Speaking to a Congressional Committee Mittal noted:
“The Rand Corporation, a nonprofit research organization, estimates that 30 to 60 percent of the oil shale in the Green River Formation can be recovered … At the midpoint of this estimate, almost half of the 3 trillion barrels of oil would be recoverable. This is an amount about equal to the entire world’s proven oil reserves.”
Mittal was in Washington to talk about domestic drilling and revealed that Washington was in “a unique position to influence the development of oil shale,” because nearly 75% of the oil drilling sites in the Midwest would fall on government owned land.

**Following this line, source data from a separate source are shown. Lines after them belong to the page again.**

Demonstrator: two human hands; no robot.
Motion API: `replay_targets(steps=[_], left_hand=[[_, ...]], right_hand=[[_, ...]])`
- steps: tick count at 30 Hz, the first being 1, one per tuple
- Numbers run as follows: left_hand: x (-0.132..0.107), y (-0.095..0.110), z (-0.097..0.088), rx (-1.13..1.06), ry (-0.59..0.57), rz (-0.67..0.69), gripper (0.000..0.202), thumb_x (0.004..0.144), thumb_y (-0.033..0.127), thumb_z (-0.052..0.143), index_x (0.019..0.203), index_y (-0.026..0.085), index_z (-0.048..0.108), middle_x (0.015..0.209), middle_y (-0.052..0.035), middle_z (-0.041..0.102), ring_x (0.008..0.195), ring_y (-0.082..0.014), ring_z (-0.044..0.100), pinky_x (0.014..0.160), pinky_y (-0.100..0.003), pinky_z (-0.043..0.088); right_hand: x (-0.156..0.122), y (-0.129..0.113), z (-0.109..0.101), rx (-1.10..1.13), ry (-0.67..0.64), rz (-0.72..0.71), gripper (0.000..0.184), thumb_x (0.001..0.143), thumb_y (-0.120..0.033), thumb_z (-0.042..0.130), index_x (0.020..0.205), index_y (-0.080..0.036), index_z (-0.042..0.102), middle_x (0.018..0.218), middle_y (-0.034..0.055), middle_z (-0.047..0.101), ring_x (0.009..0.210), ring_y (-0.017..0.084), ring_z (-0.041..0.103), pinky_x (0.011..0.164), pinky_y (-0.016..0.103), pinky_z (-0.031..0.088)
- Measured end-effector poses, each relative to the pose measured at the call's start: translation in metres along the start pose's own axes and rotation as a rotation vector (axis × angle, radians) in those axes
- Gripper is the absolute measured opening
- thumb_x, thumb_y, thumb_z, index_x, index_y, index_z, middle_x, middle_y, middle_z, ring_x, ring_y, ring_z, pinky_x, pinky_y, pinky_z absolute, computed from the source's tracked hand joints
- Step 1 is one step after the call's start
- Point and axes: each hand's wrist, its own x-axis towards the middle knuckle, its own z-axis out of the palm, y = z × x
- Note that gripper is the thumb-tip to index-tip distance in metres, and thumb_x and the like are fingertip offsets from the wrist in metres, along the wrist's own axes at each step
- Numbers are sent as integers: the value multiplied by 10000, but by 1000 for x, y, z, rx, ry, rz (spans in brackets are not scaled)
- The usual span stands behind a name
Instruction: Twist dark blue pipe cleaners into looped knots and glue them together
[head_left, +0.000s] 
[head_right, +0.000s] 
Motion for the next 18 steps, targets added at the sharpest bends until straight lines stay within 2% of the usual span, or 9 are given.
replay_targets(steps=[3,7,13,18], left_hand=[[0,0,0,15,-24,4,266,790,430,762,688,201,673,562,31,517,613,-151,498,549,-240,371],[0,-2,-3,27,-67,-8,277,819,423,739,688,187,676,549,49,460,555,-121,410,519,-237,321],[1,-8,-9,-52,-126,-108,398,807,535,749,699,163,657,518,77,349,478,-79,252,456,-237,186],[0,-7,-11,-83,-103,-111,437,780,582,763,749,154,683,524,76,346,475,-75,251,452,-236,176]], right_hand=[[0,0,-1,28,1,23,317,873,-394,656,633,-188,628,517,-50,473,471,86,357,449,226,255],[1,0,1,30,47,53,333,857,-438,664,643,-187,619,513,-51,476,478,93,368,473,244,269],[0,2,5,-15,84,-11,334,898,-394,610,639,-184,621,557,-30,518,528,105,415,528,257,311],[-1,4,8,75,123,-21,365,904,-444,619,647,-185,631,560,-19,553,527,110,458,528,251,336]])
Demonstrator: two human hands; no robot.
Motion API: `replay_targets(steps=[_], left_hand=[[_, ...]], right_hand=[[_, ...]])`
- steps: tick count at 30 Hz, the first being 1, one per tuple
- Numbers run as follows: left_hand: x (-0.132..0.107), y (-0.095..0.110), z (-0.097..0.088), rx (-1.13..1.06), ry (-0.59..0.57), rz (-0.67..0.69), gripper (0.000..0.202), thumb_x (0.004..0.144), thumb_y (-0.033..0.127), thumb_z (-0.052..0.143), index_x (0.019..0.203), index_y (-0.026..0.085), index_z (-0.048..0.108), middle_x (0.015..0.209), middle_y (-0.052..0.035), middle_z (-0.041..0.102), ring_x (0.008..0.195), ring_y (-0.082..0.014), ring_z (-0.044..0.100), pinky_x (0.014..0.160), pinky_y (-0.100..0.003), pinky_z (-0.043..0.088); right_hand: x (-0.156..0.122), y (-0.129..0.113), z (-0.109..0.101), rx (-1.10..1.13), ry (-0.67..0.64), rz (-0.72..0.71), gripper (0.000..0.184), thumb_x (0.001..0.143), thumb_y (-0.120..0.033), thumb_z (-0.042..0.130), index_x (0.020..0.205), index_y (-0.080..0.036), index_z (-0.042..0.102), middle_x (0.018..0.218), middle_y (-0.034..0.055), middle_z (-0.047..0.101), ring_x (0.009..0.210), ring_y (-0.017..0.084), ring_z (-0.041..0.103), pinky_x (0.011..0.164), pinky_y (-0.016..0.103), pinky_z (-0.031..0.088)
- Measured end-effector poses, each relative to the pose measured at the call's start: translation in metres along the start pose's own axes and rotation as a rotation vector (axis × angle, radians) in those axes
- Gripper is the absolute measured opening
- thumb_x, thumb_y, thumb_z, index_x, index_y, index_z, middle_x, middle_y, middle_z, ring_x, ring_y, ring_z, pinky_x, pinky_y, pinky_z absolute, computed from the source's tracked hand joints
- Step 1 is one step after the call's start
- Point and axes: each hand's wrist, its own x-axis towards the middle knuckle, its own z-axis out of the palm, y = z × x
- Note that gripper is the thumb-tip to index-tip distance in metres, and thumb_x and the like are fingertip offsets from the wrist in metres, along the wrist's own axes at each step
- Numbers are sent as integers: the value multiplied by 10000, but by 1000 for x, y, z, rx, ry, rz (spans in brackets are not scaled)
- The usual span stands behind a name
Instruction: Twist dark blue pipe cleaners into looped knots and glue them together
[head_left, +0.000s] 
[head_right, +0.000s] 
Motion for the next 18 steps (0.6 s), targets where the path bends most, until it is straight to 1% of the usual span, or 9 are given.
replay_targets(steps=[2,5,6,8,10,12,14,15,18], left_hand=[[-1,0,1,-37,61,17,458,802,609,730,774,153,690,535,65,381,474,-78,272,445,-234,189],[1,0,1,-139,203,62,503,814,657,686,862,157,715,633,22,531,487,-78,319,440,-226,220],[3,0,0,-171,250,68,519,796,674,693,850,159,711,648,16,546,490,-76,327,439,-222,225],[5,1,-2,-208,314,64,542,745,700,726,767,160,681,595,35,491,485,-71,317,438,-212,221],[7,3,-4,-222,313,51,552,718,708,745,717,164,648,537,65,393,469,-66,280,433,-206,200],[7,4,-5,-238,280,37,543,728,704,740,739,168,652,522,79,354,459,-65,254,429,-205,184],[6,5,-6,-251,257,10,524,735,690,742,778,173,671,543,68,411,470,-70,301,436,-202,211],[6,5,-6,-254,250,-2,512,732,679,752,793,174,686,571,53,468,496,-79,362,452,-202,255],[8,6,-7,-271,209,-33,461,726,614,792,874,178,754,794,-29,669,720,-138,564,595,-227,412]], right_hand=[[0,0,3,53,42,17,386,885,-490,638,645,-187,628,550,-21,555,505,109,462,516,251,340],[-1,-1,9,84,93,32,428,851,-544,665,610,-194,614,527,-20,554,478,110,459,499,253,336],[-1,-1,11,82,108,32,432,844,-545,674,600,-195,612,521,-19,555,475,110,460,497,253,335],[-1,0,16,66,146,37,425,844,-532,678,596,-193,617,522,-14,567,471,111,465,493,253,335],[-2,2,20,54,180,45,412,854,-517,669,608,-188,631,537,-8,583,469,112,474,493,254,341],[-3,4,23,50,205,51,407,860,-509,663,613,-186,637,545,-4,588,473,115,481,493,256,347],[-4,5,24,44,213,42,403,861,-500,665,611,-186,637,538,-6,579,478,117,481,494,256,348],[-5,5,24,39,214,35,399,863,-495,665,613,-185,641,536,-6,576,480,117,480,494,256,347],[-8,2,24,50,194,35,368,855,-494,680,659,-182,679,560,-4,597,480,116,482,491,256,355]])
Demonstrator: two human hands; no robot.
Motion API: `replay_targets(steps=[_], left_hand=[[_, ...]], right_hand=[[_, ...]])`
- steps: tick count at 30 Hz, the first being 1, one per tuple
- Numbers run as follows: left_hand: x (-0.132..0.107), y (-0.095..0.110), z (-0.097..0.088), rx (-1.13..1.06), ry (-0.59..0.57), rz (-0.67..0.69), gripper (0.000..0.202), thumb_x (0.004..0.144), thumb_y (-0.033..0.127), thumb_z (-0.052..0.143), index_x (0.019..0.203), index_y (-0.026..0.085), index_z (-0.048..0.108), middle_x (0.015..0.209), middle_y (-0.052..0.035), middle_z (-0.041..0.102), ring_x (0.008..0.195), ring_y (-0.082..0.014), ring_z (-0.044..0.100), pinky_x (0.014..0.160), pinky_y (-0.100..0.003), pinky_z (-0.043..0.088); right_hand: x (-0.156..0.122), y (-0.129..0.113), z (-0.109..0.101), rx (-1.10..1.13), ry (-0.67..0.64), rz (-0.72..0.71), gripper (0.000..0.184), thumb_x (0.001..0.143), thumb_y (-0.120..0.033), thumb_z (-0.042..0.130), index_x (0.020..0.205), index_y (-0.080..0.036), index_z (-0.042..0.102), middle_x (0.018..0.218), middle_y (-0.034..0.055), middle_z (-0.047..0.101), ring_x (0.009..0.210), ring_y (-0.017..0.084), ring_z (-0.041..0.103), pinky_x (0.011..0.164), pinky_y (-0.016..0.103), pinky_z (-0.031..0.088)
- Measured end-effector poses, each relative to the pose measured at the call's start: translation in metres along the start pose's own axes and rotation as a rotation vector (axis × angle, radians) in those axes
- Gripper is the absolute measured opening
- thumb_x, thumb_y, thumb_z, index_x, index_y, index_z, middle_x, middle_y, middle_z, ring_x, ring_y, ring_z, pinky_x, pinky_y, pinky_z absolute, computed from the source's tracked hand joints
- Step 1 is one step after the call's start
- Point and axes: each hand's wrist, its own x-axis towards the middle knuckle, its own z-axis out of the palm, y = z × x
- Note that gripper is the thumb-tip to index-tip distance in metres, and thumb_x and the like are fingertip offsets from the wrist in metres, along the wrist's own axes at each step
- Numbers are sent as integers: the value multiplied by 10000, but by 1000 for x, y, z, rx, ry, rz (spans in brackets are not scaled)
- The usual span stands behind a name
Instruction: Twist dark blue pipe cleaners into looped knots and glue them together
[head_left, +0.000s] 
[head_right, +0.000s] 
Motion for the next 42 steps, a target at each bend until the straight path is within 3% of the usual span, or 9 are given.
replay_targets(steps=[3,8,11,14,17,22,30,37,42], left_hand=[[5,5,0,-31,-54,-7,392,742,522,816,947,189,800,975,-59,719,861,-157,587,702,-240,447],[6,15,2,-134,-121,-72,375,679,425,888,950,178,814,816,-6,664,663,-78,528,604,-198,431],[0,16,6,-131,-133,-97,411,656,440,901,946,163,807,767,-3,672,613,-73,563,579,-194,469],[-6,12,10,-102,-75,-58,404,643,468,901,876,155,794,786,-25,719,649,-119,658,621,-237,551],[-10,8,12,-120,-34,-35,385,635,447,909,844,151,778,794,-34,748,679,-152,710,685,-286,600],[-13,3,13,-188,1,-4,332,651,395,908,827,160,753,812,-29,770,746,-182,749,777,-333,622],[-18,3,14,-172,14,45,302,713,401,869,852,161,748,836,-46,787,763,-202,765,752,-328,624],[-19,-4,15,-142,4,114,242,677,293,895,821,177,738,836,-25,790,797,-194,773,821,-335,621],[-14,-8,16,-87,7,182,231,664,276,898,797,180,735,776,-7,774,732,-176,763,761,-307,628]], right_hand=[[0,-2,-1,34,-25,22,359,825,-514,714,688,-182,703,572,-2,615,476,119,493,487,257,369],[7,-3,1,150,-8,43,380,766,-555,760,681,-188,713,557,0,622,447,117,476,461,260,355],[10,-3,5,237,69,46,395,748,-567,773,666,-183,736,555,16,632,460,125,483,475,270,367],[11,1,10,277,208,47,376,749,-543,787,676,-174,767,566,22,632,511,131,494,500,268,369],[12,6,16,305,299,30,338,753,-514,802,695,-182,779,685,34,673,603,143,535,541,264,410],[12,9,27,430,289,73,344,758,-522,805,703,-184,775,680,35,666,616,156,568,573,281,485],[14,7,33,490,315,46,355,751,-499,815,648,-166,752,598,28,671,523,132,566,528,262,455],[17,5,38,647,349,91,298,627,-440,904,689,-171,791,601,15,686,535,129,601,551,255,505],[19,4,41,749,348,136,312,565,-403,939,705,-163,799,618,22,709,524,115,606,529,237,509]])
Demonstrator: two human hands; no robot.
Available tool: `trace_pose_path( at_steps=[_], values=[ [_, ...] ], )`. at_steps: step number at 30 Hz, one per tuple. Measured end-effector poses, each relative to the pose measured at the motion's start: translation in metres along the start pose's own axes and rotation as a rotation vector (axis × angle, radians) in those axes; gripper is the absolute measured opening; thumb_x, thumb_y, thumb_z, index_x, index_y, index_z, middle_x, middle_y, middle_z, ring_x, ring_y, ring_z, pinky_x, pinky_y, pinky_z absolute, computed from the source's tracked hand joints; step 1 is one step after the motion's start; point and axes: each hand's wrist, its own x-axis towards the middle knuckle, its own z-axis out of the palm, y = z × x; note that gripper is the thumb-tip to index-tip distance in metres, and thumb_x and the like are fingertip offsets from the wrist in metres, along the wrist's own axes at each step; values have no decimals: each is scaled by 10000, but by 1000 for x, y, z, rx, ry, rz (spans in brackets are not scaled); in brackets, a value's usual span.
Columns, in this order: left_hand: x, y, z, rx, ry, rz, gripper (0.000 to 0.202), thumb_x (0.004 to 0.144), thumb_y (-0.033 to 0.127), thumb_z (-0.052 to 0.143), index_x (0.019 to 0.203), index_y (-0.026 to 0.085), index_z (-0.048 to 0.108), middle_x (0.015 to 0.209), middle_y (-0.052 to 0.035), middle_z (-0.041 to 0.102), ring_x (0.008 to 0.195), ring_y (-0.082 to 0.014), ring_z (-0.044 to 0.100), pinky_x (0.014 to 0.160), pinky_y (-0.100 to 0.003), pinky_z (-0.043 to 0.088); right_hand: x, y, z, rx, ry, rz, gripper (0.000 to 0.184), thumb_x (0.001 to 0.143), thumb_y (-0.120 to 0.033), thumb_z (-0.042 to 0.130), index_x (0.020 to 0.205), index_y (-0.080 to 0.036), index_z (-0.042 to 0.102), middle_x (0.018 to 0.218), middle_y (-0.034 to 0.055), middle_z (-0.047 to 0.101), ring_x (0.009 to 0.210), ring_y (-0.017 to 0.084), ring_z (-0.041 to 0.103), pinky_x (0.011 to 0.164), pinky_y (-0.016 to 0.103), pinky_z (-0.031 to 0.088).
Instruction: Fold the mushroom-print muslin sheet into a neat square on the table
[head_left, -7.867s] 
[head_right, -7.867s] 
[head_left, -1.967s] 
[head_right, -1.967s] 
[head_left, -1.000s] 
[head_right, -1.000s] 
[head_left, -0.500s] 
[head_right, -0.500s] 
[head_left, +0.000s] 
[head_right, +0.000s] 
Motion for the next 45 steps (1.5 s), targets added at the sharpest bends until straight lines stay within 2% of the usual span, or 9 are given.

Anu K. Mittal acknowledged that drilling for the shale could cause problems in areas of air, water, topsoil, vegetation and wildlife, but also that the drilling would create thousands of jobs and potentially lower gas prices while removing the United States’ dependence on foreign oil manufacturers, specifically in terrorist friendly regions such as Iran and Iraq. According to Mittal increased Midwest oil production could also create a headache for government officials dealing with local infrastructure problems:
“While large-scale oil-shale development offers socioeconomic opportunities it also poses certain socioeconomic challenges that also should not be overlooked … Oil shale development like other extractive industries can bring a sizable influx of workers who along with their families put additional stressed on local infrastructure. Development from expansion of extractive industries has historically followed a boom-and-bust cycle making planning for growth difficult for local governments.”
Do you think Midwest oil drilling production should increase to avoid further dependence on foreign oil?